Down in Lovettsville, Virginia, Marine Cpl. Tony Porta received a home earlier this year.
He selected the town carefully: Porta was horribly burned by a roadside bomb in Iraq in 2007, scarring his face and body, and leaving him with only one arm that still had a few fingers.
“When I was really struggling in the city, I wanted to move as far away from the city as possible,” Porta says. “Then I found this place, Lovettsville. First time I heard about Lovettsville I told myself, ‘Ah, maybe this is the place. It begins with love. Let’s give it a try.’”
Porta, who met his wife after the disfiguring attack and now has a young son, felt alienated in the suburbs of Washington, D.C., where he says people would point and stare, whisper behind his back or even wonder aloud if it had been worth it. But then, he and his wife found Lovettsville, about 55 miles away.

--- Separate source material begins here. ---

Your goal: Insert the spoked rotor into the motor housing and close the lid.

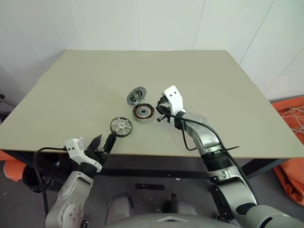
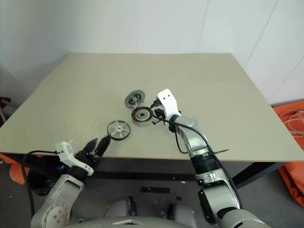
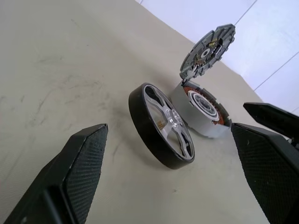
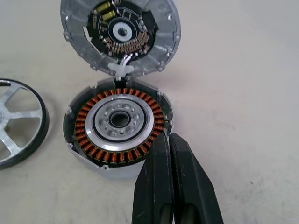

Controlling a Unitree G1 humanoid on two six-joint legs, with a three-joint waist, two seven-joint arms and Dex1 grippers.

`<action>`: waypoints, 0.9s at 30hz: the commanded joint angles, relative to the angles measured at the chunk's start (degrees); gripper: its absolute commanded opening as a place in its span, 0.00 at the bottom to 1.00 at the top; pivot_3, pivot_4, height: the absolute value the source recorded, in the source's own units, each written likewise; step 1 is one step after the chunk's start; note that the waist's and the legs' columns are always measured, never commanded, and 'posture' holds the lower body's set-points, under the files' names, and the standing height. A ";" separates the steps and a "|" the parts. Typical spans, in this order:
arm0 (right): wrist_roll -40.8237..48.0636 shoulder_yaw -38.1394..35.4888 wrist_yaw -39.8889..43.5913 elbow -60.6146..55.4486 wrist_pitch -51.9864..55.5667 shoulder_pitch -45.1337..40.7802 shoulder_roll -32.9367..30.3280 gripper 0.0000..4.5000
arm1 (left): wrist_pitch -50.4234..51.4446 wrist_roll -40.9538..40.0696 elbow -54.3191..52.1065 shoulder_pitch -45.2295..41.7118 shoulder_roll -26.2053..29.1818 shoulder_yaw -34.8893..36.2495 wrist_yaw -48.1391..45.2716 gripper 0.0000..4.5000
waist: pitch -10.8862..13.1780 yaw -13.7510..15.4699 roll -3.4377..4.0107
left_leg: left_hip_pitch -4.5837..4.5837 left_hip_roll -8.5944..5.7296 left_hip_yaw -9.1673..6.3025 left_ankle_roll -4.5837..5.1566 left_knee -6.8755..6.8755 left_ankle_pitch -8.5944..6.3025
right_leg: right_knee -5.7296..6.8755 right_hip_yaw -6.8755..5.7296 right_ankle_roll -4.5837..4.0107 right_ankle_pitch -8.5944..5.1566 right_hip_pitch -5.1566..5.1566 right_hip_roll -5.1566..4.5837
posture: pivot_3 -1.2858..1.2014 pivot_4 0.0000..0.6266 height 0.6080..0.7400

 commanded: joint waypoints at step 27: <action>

“One of the major things I used to think about was my son – how would all the children react the first time they saw me, if they would point fingers at my son about me,” he says. “But when I moved here, there were so many children that already knew me because their parents talked to them about me, so I don’t have that problem. There could be 100 children outside and no one will cry or look at me in a different way, because they already know me.”
And on Sunday, during the Steelers-Broncos game, the organization donated yet another home – this one to Army Staff Sgt. Michelle Satterfield, a water purification specialist who served two tours in Iraq and has done special humanitarian work in Peru and El Salvador. Though she wasn’t injured, the organization is using her home – assembled in partnership with the Blueroof Tiger Vet program by the students of McKeesport High School outside Pittsburgh – as a prototype for a model it may assemble for injured troops who don’t require the kind of deep customization and features of those catastrophically injured, spokeswoman Catherine Mooney said.
“These are the soldiers who fought for their home, to protect and preserve their home,” Hodge says. “They deserve to have one that makes them feel at home.”